The answer is the line with "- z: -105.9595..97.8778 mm" and every line after it to the end of the listing, retyped exactly. Pictures do not belong in it.

Data shown Start Marker

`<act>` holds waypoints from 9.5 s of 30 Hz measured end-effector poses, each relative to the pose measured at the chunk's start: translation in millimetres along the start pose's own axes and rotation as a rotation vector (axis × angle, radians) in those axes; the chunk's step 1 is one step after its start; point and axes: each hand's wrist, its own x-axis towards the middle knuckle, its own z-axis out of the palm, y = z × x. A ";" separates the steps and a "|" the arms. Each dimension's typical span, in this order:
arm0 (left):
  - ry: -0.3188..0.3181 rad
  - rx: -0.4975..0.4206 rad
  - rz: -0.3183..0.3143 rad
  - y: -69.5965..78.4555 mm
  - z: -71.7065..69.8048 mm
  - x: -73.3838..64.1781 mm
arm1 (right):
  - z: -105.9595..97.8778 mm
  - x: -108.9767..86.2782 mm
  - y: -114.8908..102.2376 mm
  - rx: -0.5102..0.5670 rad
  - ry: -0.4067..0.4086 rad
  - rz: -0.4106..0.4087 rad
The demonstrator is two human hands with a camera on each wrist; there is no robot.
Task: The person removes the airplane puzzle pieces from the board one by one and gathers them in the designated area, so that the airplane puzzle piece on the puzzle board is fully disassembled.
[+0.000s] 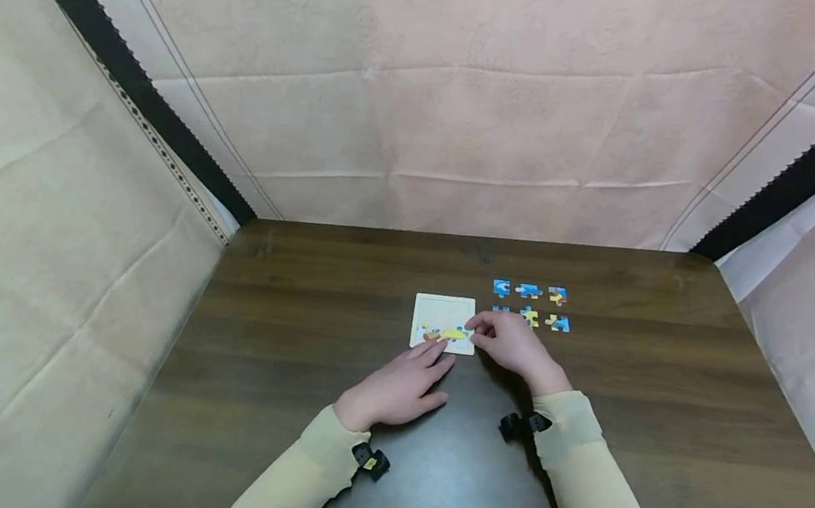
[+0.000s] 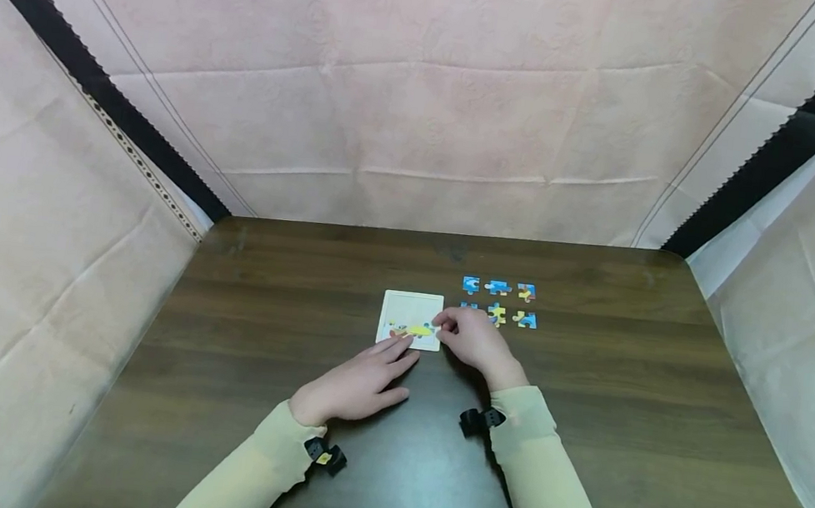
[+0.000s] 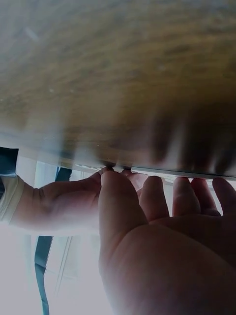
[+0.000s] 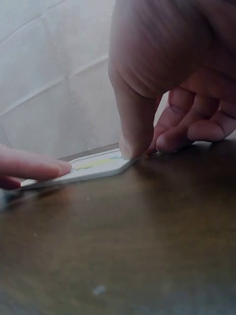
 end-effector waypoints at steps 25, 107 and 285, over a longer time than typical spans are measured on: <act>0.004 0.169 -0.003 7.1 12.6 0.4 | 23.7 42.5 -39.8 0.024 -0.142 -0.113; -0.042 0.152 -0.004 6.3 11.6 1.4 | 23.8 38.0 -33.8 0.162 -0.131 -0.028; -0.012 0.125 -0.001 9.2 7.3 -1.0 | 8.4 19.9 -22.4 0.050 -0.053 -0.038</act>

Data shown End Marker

* _Solved exercise_
  - z: -105.9595..97.8778 mm
  - x: -108.9767..86.2782 mm
  - y: -114.8908..102.2376 mm
  - rx: -0.5102..0.5670 rad
  - ry: -0.4067..0.4086 rad
  - rz: -0.4106..0.4087 rad
The demonstrator is two human hands with a camera on each wrist; there is no robot.
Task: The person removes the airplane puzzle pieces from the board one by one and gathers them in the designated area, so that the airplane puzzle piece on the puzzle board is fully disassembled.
[+0.000s] 
[+0.000s] 
[+0.000s] 
[+0.000s] 
 end-effector waypoints at steps 25, 107 and 285, over a longer time than typical spans are measured on: <act>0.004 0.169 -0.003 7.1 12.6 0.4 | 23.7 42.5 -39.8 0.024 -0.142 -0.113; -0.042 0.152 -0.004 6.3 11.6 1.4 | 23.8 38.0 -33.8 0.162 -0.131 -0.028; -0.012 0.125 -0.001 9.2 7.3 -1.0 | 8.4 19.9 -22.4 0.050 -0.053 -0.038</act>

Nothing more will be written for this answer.